> What you need to do: Every line of the entries with the word "camera" in it should be shown.
──────── Excerpted data
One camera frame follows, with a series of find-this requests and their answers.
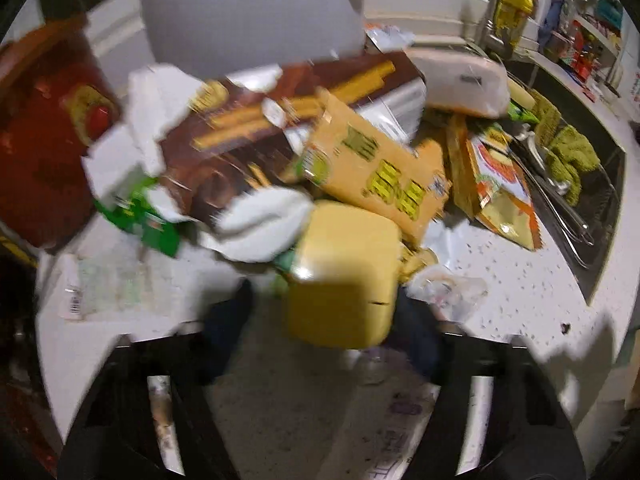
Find orange red snack packet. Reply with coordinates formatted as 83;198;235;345
467;127;545;252

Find brown biscuit box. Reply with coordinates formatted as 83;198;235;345
160;52;426;226

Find metal sink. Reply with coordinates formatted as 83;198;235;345
465;40;628;306

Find white rice cooker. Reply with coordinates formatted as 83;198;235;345
140;0;373;81

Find yellow red small packet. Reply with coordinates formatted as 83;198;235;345
62;84;121;147

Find yellow bottle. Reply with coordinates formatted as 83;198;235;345
495;0;537;48

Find clear flat wrapper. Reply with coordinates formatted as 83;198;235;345
57;252;173;321

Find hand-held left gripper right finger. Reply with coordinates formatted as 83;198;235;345
390;295;586;480

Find bagged bread loaf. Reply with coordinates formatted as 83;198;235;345
405;47;511;120

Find brown clay pot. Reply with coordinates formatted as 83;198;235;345
0;17;123;253

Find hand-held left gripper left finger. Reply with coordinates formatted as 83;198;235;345
57;280;256;480

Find olive green fluffy cloth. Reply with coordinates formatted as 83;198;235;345
530;89;601;207

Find clear printed plastic bag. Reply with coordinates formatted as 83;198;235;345
345;347;443;480

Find white wall shelf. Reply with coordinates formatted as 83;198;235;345
542;0;628;96

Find metal utensils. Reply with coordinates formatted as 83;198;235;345
515;130;596;261

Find orange packet yellow print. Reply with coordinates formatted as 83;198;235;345
295;87;453;246

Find green white packet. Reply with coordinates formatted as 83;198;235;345
94;177;182;258

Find gold packet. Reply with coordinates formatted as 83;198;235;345
445;112;483;218

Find yellow box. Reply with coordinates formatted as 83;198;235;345
282;200;403;351

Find white tissue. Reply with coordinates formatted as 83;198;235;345
197;185;316;263

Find white torn paper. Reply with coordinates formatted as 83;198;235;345
82;62;201;211

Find metal faucet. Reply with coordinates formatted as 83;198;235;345
480;0;508;56

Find clear crumpled wrap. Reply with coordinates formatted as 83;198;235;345
407;262;488;323

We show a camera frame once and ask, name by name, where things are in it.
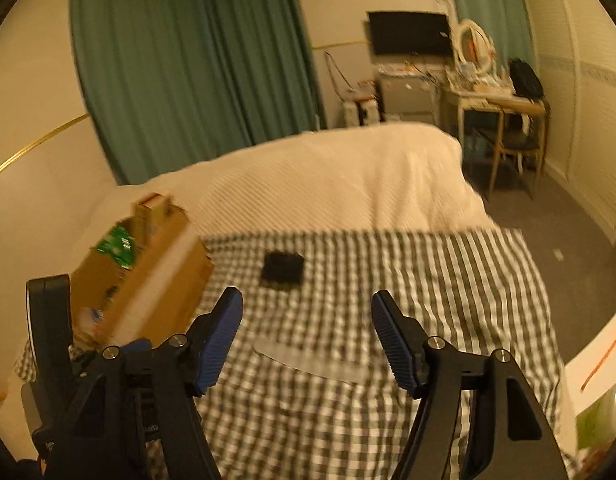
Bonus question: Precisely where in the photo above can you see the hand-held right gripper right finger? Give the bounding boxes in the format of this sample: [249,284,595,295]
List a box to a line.
[370,290,569,480]

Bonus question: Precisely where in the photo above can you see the white louvered wardrobe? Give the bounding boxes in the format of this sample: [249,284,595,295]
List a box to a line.
[515,0,616,247]

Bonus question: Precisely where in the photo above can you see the round white mirror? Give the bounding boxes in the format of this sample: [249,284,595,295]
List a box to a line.
[455,18,497,79]

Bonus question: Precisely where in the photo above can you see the grey cabinet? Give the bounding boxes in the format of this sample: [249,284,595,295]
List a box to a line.
[376,71,440,125]

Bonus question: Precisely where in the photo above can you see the tan carton red top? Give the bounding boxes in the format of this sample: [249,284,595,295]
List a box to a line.
[133,192,176,223]

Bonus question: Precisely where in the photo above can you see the white storage containers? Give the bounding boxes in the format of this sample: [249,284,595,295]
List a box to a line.
[343,97,382,129]

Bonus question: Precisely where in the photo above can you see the wooden chair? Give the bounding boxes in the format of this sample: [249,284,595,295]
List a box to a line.
[475,105,547,197]

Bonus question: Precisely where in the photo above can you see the black bag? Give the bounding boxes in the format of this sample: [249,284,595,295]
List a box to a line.
[508,57,545,100]

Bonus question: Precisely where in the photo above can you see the black television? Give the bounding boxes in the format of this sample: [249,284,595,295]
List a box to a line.
[366,10,454,58]

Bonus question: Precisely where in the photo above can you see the clear plastic strip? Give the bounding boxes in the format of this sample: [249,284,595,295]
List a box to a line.
[251,337,373,384]

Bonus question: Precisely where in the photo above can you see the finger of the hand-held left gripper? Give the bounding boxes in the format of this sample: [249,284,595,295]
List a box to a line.
[119,338,153,361]

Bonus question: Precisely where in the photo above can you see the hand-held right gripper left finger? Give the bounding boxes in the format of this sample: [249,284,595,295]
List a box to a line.
[43,287,244,480]

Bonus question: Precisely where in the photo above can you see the wide green curtain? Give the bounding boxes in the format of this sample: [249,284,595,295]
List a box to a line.
[69,0,330,186]

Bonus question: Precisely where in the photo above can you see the brown cardboard box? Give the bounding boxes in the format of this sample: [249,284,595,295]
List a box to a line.
[70,192,215,357]

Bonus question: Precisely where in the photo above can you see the white paper bag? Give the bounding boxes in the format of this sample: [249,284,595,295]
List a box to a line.
[558,310,616,462]

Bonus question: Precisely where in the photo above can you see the narrow green curtain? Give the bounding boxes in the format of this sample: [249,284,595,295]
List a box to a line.
[442,0,537,69]

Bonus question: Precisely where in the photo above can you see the white bedspread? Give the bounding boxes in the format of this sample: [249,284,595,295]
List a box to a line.
[117,121,500,242]

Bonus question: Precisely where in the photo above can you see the small black box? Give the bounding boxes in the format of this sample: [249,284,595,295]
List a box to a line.
[261,251,307,291]

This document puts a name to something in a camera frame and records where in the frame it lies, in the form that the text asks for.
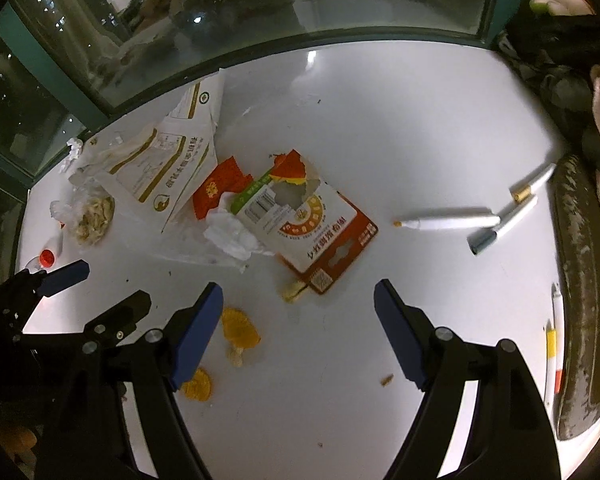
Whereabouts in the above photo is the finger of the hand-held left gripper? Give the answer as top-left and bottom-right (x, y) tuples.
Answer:
(20, 290), (152, 361)
(0, 259), (91, 333)

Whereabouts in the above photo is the dark patterned cushion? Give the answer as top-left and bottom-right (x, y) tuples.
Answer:
(550, 154), (600, 441)

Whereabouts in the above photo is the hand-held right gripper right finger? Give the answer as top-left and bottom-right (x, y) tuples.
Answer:
(373, 280), (563, 480)

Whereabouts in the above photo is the pale food scrap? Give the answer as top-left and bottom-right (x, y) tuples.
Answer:
(282, 280), (311, 303)

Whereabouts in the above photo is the clear bag with peels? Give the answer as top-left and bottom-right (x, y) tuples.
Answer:
(50, 180), (116, 247)

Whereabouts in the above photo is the orange and white cardboard box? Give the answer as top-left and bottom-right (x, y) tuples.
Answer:
(235, 149), (379, 295)

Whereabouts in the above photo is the small crumpled tissue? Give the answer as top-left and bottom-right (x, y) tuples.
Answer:
(62, 137), (84, 173)

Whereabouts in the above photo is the white marker with dark cap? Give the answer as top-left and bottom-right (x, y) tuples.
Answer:
(467, 194), (539, 256)

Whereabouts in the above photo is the orange peel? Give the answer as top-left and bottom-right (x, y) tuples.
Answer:
(221, 307), (262, 367)
(180, 367), (215, 402)

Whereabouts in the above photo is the white marker with gold band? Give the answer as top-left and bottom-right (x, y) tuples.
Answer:
(510, 162), (557, 203)

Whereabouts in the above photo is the red packet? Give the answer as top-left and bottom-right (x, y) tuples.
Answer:
(192, 156), (255, 221)

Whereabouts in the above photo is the white tissue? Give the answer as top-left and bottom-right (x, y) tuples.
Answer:
(203, 195), (276, 261)

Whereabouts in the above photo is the white marker with orange tip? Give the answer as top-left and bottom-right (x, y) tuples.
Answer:
(392, 207), (501, 231)

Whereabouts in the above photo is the white and gold paper bag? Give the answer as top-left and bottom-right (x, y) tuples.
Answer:
(77, 72), (226, 233)

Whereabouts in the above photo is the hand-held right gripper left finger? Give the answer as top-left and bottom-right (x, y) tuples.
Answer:
(35, 282), (226, 480)
────────────────
> Response to this exercise:
One camera frame follows, with a series of find-this requests and their answers.
We show a camera frame once and ask, name by name, where things are in it.
This document puts a name to something in a camera frame and records where in the frame it lies, in the form that the text asks for.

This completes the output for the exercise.